Esta semana que comenzó con la asunción de Donald Trump de su segunda presidencia empieza un tiempo que debería ser nuevo, pero que en su esencia es antiguo, un tiempo que trae recuerdos y aromas de los años treinta del siglo XX. Eso ya se ha dicho hasta el aburrimiento, pero ya sabemos que la historia no se repite exactamente, aunque a veces rime.
No hay demasiados motivos para el optimismo, eso es evidente. Y Europa, la Unión Europea, parece llamada a un periodo de debilidad que, paradójicamente, podría hacernos más fuertes. Aunque para ello se necesitaría más voluntad política y rebajar los egoísmos y cautelas nacionales. Tal vez lo mejor del segundo mandato de Trump para los europeos sea que por fin se nos obligue a reaccionar.

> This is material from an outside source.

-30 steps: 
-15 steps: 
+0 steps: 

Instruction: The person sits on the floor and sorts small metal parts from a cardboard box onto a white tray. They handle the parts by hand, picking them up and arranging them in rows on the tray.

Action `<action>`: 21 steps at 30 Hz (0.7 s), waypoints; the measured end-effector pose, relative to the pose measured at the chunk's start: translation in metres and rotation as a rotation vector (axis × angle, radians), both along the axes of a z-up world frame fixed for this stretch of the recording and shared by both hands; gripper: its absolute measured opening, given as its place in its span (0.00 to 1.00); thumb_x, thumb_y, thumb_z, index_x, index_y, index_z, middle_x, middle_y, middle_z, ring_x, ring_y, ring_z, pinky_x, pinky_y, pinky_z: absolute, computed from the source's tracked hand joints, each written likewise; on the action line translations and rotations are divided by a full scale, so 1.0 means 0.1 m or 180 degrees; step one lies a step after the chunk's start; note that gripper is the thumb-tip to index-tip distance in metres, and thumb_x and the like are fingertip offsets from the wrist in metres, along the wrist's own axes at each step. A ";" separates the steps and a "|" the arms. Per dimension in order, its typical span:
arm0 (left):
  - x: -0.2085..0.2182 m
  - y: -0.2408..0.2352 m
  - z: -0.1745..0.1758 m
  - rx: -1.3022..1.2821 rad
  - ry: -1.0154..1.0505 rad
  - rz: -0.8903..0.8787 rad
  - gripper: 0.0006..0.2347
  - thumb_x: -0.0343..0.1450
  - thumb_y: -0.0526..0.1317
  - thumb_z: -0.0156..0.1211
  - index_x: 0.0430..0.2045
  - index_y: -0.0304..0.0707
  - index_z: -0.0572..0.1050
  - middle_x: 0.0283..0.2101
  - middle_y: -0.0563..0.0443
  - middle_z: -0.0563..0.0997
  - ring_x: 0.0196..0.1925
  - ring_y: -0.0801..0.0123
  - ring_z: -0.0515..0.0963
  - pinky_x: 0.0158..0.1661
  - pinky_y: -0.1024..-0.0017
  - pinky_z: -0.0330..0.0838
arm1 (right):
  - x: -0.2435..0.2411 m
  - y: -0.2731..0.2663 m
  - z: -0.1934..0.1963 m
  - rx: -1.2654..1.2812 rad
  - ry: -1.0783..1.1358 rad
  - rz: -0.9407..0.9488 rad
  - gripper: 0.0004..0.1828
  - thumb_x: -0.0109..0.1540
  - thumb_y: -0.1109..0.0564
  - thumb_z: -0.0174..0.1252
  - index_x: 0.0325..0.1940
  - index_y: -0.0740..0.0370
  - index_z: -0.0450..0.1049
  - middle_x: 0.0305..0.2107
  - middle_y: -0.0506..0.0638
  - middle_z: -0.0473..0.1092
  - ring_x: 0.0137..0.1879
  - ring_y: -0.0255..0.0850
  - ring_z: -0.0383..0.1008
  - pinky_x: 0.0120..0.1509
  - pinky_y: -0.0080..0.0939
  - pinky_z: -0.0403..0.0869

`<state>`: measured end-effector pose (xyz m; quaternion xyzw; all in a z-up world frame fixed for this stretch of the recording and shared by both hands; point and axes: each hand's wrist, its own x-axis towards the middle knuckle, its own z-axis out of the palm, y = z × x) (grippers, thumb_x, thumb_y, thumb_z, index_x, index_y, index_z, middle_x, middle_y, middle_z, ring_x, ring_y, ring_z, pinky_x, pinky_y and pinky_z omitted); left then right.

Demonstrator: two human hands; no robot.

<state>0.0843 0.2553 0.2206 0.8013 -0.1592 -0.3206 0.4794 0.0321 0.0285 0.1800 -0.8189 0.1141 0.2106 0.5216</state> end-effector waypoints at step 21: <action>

Veremos qué pasa con las elecciones en Francia y Alemania, y con las relaciones de Meloni y Orbán con Trump
Cambio climático, desigualdad creciente, baja demografía y una sociedad del bienestar de improbable continuidad son solo algunos de nuestros males en esta parte envejecida y tan acostumbrada a vivir bien del planeta. Y faltan, me parece otra obviedad, liderazgo y capacidad para proyectar el futuro. Las diversas derechas nacionalistas crecen y se preparan para una internacional reaccionaria que luce además la bandera de la revolución tecnológica. Y puedo entender perfectamente a tantos empresarios que creen que las regulaciones y la burocracia de Europa son un lastre para el desarrollo, pero soy de los que piensan –tal vez hay en mí un desenfrenado optimista– que si las regulaciones son pocas, sensatas y claras, pueden llegar a ser incluso una ventaja competitiva en este mundo que se nos viene encima.
¿Por qué tanta gente de tantos lugares diversos quiere vivir en Barcelona o en Madrid? ¿Solo por el clima? ¿Y no por nuestra forma de vivir, moldeada por la herencia de nuestro pasado, pero que conserva pilares sociales como una sanidad pública universal y de calidad?
Europa, esta Europa donde no es fácil ser un megamultimillonario, es la misma que nos abrasa a impuestos, pero donde a cambio se vive en una más que confortable clase media muy extensa y generalizada. Y aunque el ascensor social lleve tiempo renqueante y casi averiado, aún es uno de los mejores lugares del mundo para vivir. Es más, creo que, como pasa con la democracia, Europa es el menos malo de los lugares para nacer y pasar la vida.
Veremos qué pasa, en este nuevo tiempo antiguo que acabamos de estrenar, con las elecciones en Francia y Alemania, como habrá que ver cómo siguen las relaciones de Meloni y Orbán con Trump y Musk. España puede ejercer un papel significativo pese al probable aislamiento en el que puede quedar Pedro Sánchez. De nuevo, una aparente debilidad puede convertirse en una fortaleza. Porque las voces que defienden lo que entendemos como socialdemocracia se están debilitando en todo el Viejo Continente. Y ahí, y en la tarea de puente con América Latina, nuestro país tiene una oportunidad clara, que hay que saber jugar con astucia y ambición.
El Partido Popular hace ya un tiempo que apuesta sobre seguro y con las cartas marcadas y ha aceptado a Santiago Abascal in pectore como futuro vicepresidente del gobierno. Vamos hacia donde vamos, pero el rumbo todavía no es irreversible, aunque semana tras semana parezca cada vez más marcado.
La inteligencia artificial y sus amos despiertan, junto con la rampante desinformación, un miedo que es ya terror, pero creer que las neomáquinas eliminarán nuestra memoria y nos harán más vulnerables y estúpidos recuerda también a aquel fragmento del Fedro platónico en el que se denigra la escritura y el faraón reprende al dios Thot por haberle dado a la humanidad una herramienta que hará que los humanos, débiles criaturas, sean pronto incapaces de recordar y hasta de pensar.
La escritura y los libros no nos hicieron más tontos. Muy al contrario, han permitido la expansión del conocimiento y de la misma mente humana como nunca antes en la historia. Y justo ahora, en este tiempo nuevo que viene impulsado por ideologías antiguas y una plutocracia desenvuelta y descarada, es cuando más necesitamos las regulaciones que nos protejan y que salven un modelo de civilización que permita el desarrollo personal dentro del crecimiento colectivo. Hacen falta más lectores y, perdónenme por decirlo, más editores.